Parlons de votre projet de ville, Sokhna 360. Dans quelle mesure sera-t-elle différente de projets similaires ? Quel est l’état d’avancement des travaux ?

Ce projet situé dans la zone économique du canal de Suez (SCZone) devrait combiner des unités de production, des centres d’enseignement, des logements et des installations de loisirs. La SCZone a déjà approuvé le plan directeur du projet mais doit encore approuver l’étude d’impact environnemental. L’emplacement de Sokhna 360 près du canal de Suez et du port de Sokhna nous donnera la possibilité d’expédier des produits vers le Golfe en une journée. D’une manière générale, le coût de production en Égypte nous donne l’avantage, en plus de la situation géographique du pays qui permet d’atteindre l’Europe en trois jours. Nos expéditions vers les pays du Golfe et de la Ligue arabe sont exemptes de taxes grâce à la Grande zone arabe de libre-échange (GAFTA) et il en va de même pour l’Afrique grâce à l’accord du Marché commun de l’Afrique orientale et australe (Comesa).

La construction de la phase 1 de Sokhna 360 est déjà en cours, et notre usine phare, The Pivot Irrigation Factory, devrait ouvrir d’ici la fin de 2022. La superficie totale de la phase 1 s’étend sur 3,7 millions de mètres carrés et devrait être terminée à la fin de 2025 : elle comprend le centre administratif et commercial de la zone industrielle, le portail principal, les travaux de nivellement et l’aménagement paysager de base, les routes menant à l’entrée et l’infrastructure utilitaire de l’usine.

Elsewedy Electric envisage-t-elle de développer un portefeuille de solutions numériques ?

La numérisation de l’Égypte a été très rapide au cours des quatre dernières années, dépassant ce qui a été réalisé à cet égard au cours des 50 dernières années. Le passage au numérique est l’avenir à 100 %, et nous voulons en faire partie en rendant nos opérations dans différents secteurs plus intelligentes qu’auparavant.

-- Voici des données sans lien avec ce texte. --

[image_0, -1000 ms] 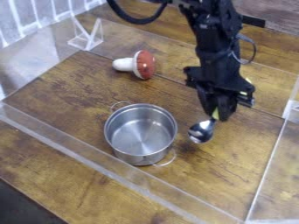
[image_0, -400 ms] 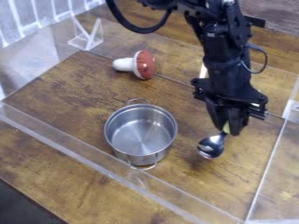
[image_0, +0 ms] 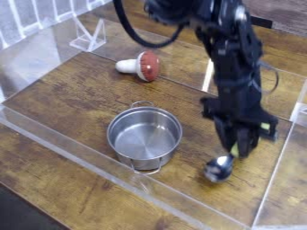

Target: Move the green spoon to the right

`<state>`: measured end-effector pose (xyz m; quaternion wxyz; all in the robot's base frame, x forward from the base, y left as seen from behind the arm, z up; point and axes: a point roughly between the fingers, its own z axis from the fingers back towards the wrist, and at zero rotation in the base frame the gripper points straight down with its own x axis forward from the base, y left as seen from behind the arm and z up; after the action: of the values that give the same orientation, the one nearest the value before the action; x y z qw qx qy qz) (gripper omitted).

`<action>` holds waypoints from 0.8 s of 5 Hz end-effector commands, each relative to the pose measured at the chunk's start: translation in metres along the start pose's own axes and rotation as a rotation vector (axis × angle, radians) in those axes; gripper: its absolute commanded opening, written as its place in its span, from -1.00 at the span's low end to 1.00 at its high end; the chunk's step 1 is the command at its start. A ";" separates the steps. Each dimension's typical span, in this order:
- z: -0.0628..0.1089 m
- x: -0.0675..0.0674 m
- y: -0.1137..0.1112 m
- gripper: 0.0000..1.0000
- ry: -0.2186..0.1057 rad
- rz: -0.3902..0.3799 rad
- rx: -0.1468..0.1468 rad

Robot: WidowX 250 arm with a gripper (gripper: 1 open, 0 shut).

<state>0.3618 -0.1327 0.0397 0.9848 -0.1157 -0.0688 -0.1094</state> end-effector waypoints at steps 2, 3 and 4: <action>0.001 0.000 -0.015 -1.00 0.013 -0.033 -0.015; -0.003 -0.004 -0.017 -1.00 0.042 -0.037 -0.021; -0.006 -0.008 -0.019 -1.00 0.070 -0.041 -0.027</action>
<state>0.3554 -0.1381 0.0301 0.9853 -0.1214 -0.0340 -0.1153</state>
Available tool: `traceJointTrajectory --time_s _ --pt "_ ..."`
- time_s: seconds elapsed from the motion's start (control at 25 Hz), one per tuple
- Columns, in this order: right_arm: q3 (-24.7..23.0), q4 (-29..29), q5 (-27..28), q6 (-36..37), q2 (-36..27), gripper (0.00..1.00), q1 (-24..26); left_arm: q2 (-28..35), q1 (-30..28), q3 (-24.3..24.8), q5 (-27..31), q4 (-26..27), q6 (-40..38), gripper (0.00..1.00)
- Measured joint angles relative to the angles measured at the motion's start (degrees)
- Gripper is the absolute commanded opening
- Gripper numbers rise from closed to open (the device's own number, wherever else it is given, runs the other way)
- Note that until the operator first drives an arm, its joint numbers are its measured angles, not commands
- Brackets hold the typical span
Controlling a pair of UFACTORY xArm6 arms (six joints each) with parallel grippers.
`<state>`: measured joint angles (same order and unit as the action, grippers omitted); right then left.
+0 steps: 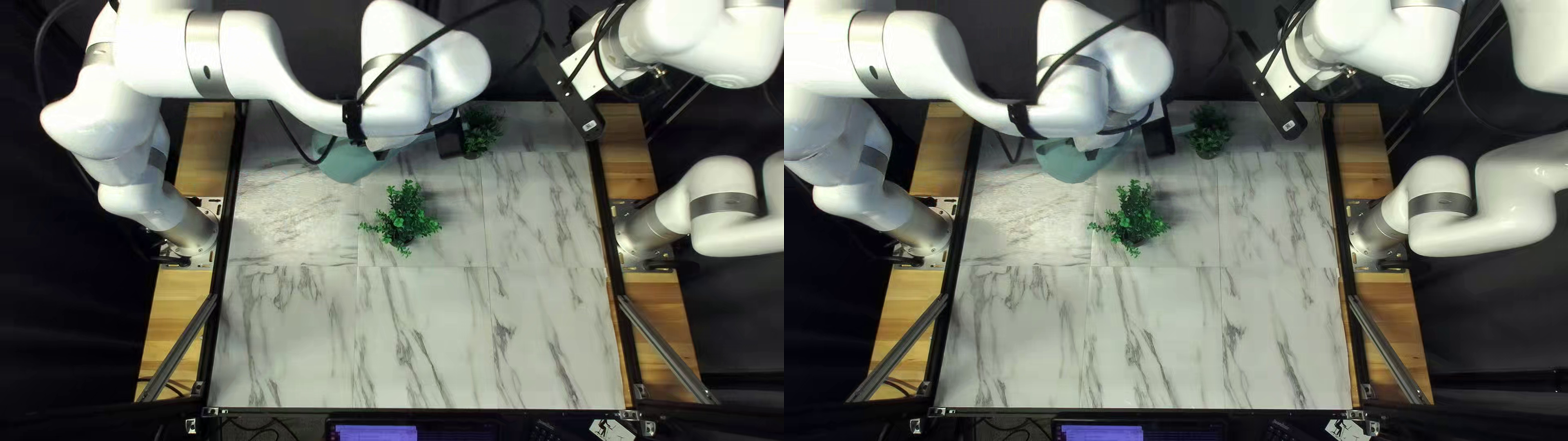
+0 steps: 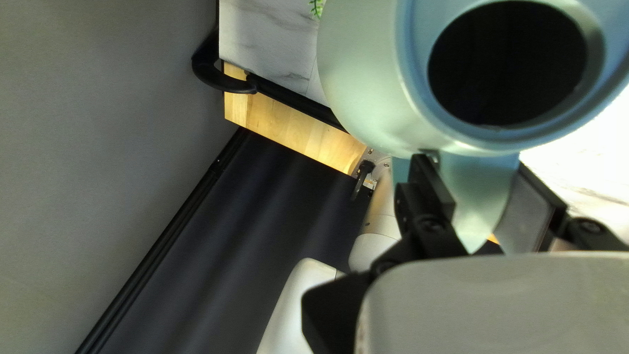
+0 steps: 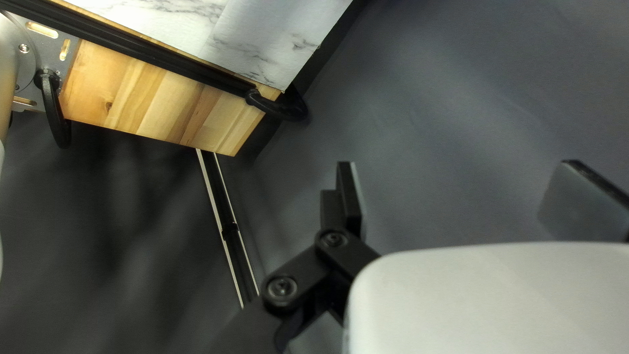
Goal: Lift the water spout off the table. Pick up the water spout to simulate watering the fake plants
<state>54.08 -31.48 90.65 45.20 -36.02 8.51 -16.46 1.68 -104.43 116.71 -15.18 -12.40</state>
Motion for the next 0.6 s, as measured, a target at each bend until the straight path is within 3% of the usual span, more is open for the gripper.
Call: traceJointTrajectory --time_s 0.6 --pt "0.00 0.00 0.00 0.00 0.00 1.00 0.00 0.10 0.32 0.35 -0.17 -0.19 0.10 0.00"
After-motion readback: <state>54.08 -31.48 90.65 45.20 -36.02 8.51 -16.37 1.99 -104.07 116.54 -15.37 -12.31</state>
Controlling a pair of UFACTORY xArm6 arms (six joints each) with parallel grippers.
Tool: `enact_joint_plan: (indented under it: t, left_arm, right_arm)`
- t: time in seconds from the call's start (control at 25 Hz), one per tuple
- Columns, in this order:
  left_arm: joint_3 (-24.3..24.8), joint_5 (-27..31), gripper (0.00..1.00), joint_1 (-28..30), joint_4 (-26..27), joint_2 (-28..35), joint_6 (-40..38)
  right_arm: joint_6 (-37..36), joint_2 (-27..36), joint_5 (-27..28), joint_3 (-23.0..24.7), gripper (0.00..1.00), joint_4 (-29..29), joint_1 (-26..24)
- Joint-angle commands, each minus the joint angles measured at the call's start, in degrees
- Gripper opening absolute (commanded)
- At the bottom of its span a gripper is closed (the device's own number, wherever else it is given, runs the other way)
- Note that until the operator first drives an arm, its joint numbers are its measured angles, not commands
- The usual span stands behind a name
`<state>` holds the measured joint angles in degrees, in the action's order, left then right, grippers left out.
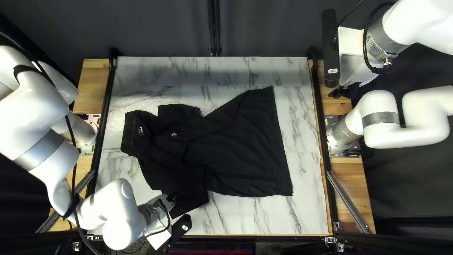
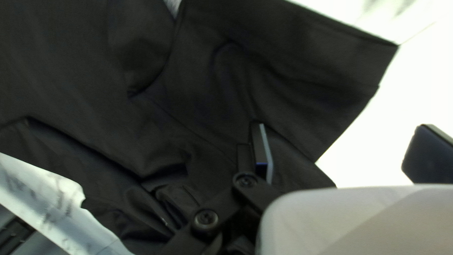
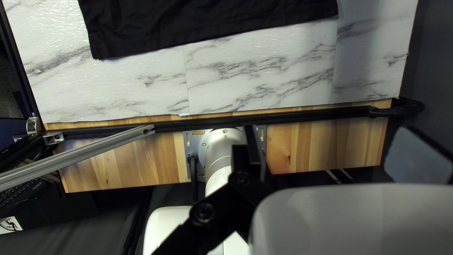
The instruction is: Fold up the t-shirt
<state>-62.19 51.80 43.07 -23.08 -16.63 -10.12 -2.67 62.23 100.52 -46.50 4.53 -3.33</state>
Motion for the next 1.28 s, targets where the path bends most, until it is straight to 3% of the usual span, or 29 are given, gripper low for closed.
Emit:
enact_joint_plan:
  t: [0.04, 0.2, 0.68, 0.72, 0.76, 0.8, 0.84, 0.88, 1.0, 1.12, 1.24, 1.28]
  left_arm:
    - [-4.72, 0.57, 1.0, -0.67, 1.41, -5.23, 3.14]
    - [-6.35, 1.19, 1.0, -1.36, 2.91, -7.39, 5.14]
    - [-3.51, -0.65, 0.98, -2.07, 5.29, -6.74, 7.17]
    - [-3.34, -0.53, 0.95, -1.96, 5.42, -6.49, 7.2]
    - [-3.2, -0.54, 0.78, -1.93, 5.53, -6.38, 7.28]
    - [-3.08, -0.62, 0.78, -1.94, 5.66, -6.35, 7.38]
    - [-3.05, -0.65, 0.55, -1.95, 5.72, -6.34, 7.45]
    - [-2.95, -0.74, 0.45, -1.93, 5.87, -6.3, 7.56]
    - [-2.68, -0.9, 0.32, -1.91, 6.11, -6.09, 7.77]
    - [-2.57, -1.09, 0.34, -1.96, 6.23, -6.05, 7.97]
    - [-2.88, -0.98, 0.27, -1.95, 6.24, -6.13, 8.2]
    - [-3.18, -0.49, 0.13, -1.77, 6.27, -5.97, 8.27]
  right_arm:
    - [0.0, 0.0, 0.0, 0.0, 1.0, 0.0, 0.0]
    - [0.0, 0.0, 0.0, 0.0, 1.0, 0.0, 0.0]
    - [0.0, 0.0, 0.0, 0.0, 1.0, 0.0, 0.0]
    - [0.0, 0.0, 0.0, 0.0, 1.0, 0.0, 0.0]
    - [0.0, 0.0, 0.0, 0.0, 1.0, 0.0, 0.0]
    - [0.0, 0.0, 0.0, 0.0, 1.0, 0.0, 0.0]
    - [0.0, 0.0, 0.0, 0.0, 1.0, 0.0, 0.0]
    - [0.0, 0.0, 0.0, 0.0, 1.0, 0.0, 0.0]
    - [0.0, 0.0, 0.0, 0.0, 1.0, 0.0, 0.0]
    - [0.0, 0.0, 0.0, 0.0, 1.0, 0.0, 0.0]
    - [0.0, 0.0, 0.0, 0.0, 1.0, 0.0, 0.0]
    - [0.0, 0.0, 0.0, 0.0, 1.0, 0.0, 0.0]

Nous travaillons déjà avec de nombreuses entreprises égyptiennes dans ce sens.

Elsewedy Electric est déjà cotée à la Bourse égyptienne (EGX). Existe-t-il des projets de double cotation ou de lancement d’une offre publique initiale pour l’une des filiales d’Elsewedy Electric ?

Nous étudions actuellement d’autres marchés pour la possibilité d’une double cotation pour Elsewedy Electric, mais nous n’avons pas l’intention de coter l’une de nos filiales à l’EGX pour le moment.